[TRY IT]
Where the listing below reaches the line containing "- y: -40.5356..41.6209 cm", start writing out lines exactly, and stop once the line containing "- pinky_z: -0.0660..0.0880" has been written.

[RAW DATA]
####################

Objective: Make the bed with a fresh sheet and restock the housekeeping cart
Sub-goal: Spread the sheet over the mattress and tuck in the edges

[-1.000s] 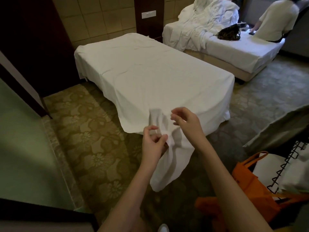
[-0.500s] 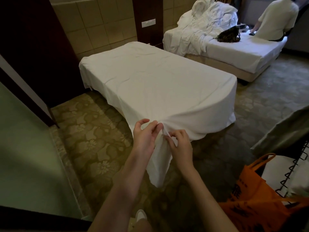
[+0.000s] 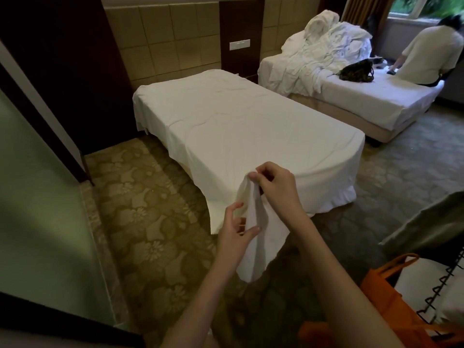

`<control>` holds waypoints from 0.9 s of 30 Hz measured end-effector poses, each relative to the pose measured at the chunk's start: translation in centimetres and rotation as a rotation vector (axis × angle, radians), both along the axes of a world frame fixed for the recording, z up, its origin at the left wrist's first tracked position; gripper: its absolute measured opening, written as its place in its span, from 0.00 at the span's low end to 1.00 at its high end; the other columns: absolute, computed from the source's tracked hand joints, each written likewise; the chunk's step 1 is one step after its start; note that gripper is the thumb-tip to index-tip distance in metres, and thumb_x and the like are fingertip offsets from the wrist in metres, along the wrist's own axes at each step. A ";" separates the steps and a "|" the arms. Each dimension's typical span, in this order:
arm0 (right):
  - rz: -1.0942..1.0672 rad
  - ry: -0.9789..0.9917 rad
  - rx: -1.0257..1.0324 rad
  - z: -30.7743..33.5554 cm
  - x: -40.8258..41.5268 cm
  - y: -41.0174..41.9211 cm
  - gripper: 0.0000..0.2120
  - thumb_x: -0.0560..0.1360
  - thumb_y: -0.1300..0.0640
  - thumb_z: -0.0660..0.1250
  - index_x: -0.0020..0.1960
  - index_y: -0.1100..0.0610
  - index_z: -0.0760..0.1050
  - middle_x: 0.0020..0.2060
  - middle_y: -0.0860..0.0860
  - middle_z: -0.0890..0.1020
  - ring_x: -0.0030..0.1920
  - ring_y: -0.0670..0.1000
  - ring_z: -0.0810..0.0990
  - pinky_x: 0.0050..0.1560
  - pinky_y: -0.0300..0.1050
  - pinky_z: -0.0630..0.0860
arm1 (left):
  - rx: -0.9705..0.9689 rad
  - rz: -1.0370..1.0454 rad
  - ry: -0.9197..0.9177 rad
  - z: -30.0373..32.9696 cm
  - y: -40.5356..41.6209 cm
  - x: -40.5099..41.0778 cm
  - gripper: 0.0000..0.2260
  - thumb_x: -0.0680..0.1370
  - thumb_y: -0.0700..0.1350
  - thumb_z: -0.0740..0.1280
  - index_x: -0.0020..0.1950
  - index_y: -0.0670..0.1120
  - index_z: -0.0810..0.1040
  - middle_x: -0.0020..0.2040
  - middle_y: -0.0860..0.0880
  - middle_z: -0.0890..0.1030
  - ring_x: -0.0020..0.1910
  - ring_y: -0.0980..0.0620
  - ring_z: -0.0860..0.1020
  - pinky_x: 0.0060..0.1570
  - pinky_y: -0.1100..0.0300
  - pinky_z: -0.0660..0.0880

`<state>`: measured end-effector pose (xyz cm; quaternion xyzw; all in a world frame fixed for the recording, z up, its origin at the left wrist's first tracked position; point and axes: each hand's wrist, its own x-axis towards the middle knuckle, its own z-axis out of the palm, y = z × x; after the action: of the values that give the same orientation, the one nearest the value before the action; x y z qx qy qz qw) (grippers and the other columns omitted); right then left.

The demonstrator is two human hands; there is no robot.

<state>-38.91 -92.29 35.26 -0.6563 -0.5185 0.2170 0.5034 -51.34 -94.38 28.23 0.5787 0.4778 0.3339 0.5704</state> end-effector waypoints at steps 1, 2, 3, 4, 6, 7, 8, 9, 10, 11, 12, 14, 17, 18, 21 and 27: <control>0.004 0.016 -0.004 0.2 0.1 0.2 0.07 0.75 0.56 0.68 0.43 0.60 0.78 0.36 0.52 0.80 0.38 0.52 0.79 0.42 0.47 0.77 | 0.038 0.022 0.009 0.2 0.1 0.2 0.22 0.74 0.43 0.71 0.59 0.62 0.65 0.46 0.50 0.81 0.46 0.51 0.79 0.42 0.61 0.75; 0.008 0.047 -0.008 0.4 0.2 0.3 0.07 0.76 0.56 0.68 0.42 0.60 0.78 0.36 0.52 0.80 0.37 0.52 0.79 0.42 0.46 0.79 | 0.063 0.042 -0.003 0.4 0.1 0.3 0.21 0.75 0.42 0.71 0.58 0.60 0.66 0.43 0.50 0.82 0.43 0.49 0.80 0.39 0.60 0.75; 0.018 0.095 -0.009 0.6 0.4 0.4 0.06 0.76 0.57 0.67 0.42 0.59 0.77 0.36 0.52 0.80 0.38 0.51 0.79 0.42 0.44 0.80 | 0.074 0.059 -0.034 0.8 0.1 0.3 0.20 0.75 0.41 0.71 0.57 0.59 0.67 0.42 0.50 0.83 0.42 0.49 0.81 0.40 0.57 0.77; 0.035 0.152 -0.012 0.6 0.7 0.4 0.05 0.76 0.59 0.67 0.43 0.59 0.77 0.37 0.52 0.80 0.39 0.51 0.80 0.42 0.42 0.81 | 0.075 0.077 -0.071 1.3 0.2 0.1 0.20 0.74 0.41 0.71 0.57 0.59 0.67 0.43 0.50 0.83 0.43 0.49 0.82 0.42 0.52 0.80; 0.056 0.205 -0.016 0.0 1.1 -0.4 0.02 0.77 0.60 0.66 0.48 0.57 0.77 0.43 0.50 0.81 0.45 0.50 0.81 0.46 0.41 0.81 | 0.081 0.117 -0.134 2.5 0.8 -0.2 0.20 0.74 0.39 0.71 0.56 0.59 0.67 0.44 0.49 0.84 0.44 0.50 0.83 0.44 0.49 0.81; 0.044 0.187 -0.016 -0.7 1.3 -1.1 0.04 0.77 0.60 0.66 0.51 0.56 0.76 0.46 0.49 0.81 0.48 0.48 0.80 0.48 0.40 0.80 | 0.089 0.136 -0.161 3.1 1.2 -0.4 0.20 0.74 0.39 0.71 0.55 0.59 0.67 0.44 0.48 0.84 0.43 0.50 0.83 0.44 0.50 0.81; 0.029 0.155 -0.010 -1.7 1.3 -2.0 0.06 0.76 0.59 0.67 0.53 0.55 0.76 0.48 0.47 0.81 0.50 0.46 0.79 0.49 0.37 0.78 | 0.095 0.158 -0.180 3.6 1.8 -0.5 0.20 0.74 0.38 0.71 0.55 0.59 0.67 0.43 0.46 0.84 0.43 0.48 0.83 0.43 0.51 0.81; 0.014 0.129 -0.003 -2.7 1.2 -3.0 0.07 0.76 0.59 0.68 0.54 0.54 0.75 0.49 0.46 0.80 0.51 0.45 0.79 0.50 0.35 0.77 | 0.093 0.181 -0.188 4.2 2.4 -0.6 0.20 0.74 0.38 0.71 0.57 0.57 0.68 0.41 0.43 0.83 0.41 0.46 0.82 0.42 0.51 0.79; 0.008 0.119 0.003 -3.7 1.0 -4.0 0.09 0.74 0.58 0.69 0.54 0.53 0.75 0.50 0.45 0.80 0.52 0.44 0.78 0.50 0.34 0.77 | 0.073 0.203 -0.194 4.7 3.0 -0.6 0.19 0.74 0.38 0.71 0.59 0.54 0.69 0.38 0.40 0.81 0.38 0.45 0.80 0.39 0.52 0.78; 0.013 0.123 0.004 -4.6 0.8 -4.9 0.11 0.73 0.55 0.71 0.54 0.52 0.75 0.50 0.44 0.79 0.52 0.44 0.78 0.51 0.35 0.77 | 0.036 0.224 -0.218 5.1 3.4 -0.6 0.19 0.74 0.37 0.70 0.61 0.51 0.69 0.37 0.40 0.78 0.35 0.47 0.78 0.35 0.56 0.77; 0.028 0.128 0.003 -5.5 0.6 -5.7 0.14 0.71 0.51 0.72 0.54 0.50 0.75 0.51 0.43 0.78 0.52 0.42 0.77 0.52 0.36 0.77 | -0.012 0.240 -0.257 5.6 3.8 -0.5 0.18 0.75 0.36 0.70 0.61 0.48 0.69 0.36 0.42 0.77 0.33 0.50 0.78 0.33 0.60 0.76; 0.072 0.106 0.009 -6.9 0.1 -6.5 0.19 0.64 0.42 0.72 0.52 0.45 0.73 0.52 0.39 0.75 0.54 0.40 0.74 0.54 0.36 0.74 | -0.079 0.263 -0.315 6.4 4.4 -0.5 0.17 0.75 0.34 0.69 0.60 0.46 0.70 0.39 0.44 0.78 0.33 0.54 0.78 0.31 0.65 0.76; 0.126 0.037 0.018 -8.0 -0.9 -6.5 0.22 0.61 0.37 0.70 0.53 0.38 0.70 0.54 0.34 0.70 0.58 0.38 0.68 0.57 0.32 0.67 | -0.121 0.264 -0.367 7.3 5.4 -0.4 0.16 0.75 0.33 0.69 0.59 0.43 0.70 0.43 0.42 0.78 0.36 0.52 0.79 0.31 0.64 0.77; 0.133 0.001 0.020 -8.2 -1.3 -6.3 0.23 0.61 0.36 0.70 0.53 0.37 0.68 0.55 0.32 0.68 0.59 0.37 0.66 0.57 0.28 0.64 | -0.133 0.269 -0.377 7.5 5.8 -0.4 0.15 0.75 0.33 0.69 0.58 0.43 0.71 0.45 0.40 0.78 0.38 0.50 0.79 0.33 0.64 0.78; 0.108 -0.088 0.010 -8.3 -2.0 -5.7 0.25 0.60 0.34 0.69 0.53 0.36 0.64 0.56 0.30 0.62 0.60 0.33 0.60 0.55 0.20 0.58 | -0.148 0.293 -0.359 7.8 6.5 -0.6 0.14 0.75 0.33 0.69 0.57 0.43 0.71 0.51 0.37 0.78 0.43 0.48 0.79 0.36 0.62 0.79; 0.029 -0.210 0.124 -9.6 -2.0 -4.3 0.16 0.68 0.38 0.66 0.50 0.46 0.73 0.54 0.40 0.70 0.56 0.41 0.65 0.56 0.22 0.60 | -0.165 0.323 -0.358 8.4 7.3 -0.7 0.14 0.75 0.32 0.68 0.57 0.42 0.71 0.52 0.38 0.78 0.46 0.47 0.79 0.40 0.60 0.80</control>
<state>-40.94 -96.55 25.62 -0.6354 -0.5902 0.1221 0.4827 -52.00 -87.06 36.59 0.3782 0.4810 0.4776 0.6305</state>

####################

[OUTPUT OF THE TASK]
  - y: -40.5356..41.6209 cm
  - x: -40.5099..41.0778 cm
  - gripper: 0.0000..0.2260
  - thumb_x: -0.0680..0.1370
  - thumb_y: -0.0700..0.1350
  - thumb_z: -0.0740..0.1280
  - index_x: -0.0020..0.1950
  - index_y: -0.0670..0.1120
  - index_z: -0.0810..0.1040
  - middle_x: -0.0020..0.2040
  - middle_y: -0.0860..0.0880
  - middle_z: -0.0890..0.1030
  - ring_x: -0.0020..0.1910
  - ring_y: -0.0980..0.0620
  - ring_z: -0.0860..0.1020
  - pinky_x: 0.0060..0.1570
  - pinky_y: -0.1100..0.0300
  - pinky_z: -0.0660..0.0880

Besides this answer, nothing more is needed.